The Plank

Dump The Penny!


The New Yorker's David Owen has done a service to his country by penning a piece in this week's Money Issue called 'Penny Dreadful.' What would happen, Owen asks, if we simply got rid of pennies? Nothing too terrible, apparently:

Even if retailers consistently fudged in their own favor, rounding’s
impact on individual consumers today would be imperceptible. For one
thing, rounding would apply only to the final five cents, no matter how
high the price: a $1.98 purchase would be rounded up two cents; so
would a $1001.98 purchase. Americans have taken this sort of thing in
stride for years.

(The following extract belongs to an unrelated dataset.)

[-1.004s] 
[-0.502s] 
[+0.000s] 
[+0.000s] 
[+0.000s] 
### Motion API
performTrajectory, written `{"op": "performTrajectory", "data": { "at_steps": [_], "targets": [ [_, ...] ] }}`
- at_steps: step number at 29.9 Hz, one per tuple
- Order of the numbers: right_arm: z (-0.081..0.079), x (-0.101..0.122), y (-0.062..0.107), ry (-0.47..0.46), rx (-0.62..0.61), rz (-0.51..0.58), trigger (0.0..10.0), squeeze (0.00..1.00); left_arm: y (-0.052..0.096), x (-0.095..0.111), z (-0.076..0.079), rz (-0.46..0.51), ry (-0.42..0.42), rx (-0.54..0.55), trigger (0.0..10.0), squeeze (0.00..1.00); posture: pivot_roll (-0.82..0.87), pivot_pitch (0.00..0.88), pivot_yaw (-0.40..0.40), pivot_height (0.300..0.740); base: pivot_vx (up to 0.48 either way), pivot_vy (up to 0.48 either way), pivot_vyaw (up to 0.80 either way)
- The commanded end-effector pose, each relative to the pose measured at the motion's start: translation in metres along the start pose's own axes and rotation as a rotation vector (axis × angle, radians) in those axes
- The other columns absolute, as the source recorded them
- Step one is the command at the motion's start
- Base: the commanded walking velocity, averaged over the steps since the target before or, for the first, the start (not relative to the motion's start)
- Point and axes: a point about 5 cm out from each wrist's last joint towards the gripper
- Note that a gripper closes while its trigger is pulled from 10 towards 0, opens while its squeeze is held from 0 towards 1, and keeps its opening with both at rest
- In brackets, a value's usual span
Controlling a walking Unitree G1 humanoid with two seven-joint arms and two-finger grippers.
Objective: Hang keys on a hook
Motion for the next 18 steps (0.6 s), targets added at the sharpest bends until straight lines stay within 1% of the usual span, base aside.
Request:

Sales taxes are rounded when assessing them results
in fractional cents, and most consumers don’t even try very hard to
avoid A.T.M. fees, which are far more costly than any form of rounding.
Besides, the growing percentage of transactions that are handled by
credit card, PayPal, and other non-cash media wouldn’t be subject to
rounding at all.

In this same vein, everyone should go back and read William Safire's brilliant 2004 op-ed on the same subject. Titled 'Abolish the Penny,' the piece also has this amusing graf:

But when the penny is abolished, the nickel will boom. And what is a
nickel made of? No, not the metallic element nickel; our 5-cent coin is
mainly composed of copper. And where is most of America's copper mined?
Arizona. If Senator John McCain would get off President Bush's back
long enough to serve the economic interests of his Arizona
constituents, we'd get some long-overdue coin reform.

Yes, when will McCain get off Bush's back? Anyway, Safire is right, and so is Owen. The penny is useless, and it's time to get rid of it. Perhaps McCain can even take up the issue (okay, that's wishful thinking).